Breaking down a recent Lyme study on chronic inflammation

By Dr. Kyle Warren

Edited by Meghan Feir Walker

Many patients with Lyme disease have neurological symptoms such as anxiety, brain fog, insomnia, burning, tingling, and chronic pain. The best way to improve these symptoms is to understand where they come from. 

We’re going to break down a recent research article that may help us understand another reason why you may be experiencing persisting symptoms. If you know the source, then coming up with targeted solutions is possible.

In January 2022, a telling study was conducted that will intrigue anyone familiar with or suffering from Lyme disease. We’ll break down the study’s main points, the methods they used to come to their conclusions, and how their findings affect everyone in the Lyme community.  
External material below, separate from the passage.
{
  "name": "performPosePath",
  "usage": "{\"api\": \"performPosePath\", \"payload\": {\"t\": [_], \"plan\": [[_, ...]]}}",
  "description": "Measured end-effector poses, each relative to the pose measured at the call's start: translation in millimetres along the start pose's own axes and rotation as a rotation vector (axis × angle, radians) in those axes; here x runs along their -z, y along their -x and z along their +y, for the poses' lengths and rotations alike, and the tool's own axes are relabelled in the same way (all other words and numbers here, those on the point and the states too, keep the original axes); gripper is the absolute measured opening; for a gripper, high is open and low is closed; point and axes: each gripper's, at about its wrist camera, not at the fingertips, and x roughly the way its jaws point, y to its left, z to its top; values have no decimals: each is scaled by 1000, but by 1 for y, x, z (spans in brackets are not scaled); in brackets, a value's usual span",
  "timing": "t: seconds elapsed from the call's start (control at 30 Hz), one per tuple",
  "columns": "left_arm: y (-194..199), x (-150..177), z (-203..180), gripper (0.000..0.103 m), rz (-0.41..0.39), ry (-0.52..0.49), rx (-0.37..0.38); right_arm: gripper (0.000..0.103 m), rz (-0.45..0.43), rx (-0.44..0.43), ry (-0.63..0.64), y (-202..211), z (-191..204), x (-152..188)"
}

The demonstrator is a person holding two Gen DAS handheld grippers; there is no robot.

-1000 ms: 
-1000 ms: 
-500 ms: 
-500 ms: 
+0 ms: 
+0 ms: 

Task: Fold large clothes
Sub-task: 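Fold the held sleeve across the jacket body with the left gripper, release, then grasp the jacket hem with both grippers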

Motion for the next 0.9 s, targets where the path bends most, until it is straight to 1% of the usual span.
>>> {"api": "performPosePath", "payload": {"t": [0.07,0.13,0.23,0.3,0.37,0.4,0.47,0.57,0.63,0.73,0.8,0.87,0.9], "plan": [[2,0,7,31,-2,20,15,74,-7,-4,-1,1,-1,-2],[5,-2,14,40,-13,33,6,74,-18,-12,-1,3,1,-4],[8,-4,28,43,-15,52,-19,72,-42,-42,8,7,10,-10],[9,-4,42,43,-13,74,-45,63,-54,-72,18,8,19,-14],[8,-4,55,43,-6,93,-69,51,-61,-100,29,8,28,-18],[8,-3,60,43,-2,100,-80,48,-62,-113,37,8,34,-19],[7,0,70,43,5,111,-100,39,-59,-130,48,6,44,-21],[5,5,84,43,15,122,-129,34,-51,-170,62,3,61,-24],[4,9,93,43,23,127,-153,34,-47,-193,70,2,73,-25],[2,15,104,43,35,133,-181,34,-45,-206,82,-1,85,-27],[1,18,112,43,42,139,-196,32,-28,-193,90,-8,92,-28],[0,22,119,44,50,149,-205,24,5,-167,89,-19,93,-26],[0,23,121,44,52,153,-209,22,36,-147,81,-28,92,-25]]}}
To watch the correlating video, click on the image below:

Lyme neuroinflammation

Breaking down this recent discovery: Dead Lyme still causes neuroinflammation

Two researchers, Geetha Parthasarathy and Shiva Kumar Goud Gadila, recently uncovered a crucial discovery and published their results in Scientific Reports.

In the study, they covered the neuropathogenicity of non-viable Borrelia burgdorferi (Lyme disease spirochete). We know that Lyme bacteria can cause neuroinflammation when it’s alive, but can this bacteria also cause inflammation when it’s already dead? That’s what these researchers were determined to uncover.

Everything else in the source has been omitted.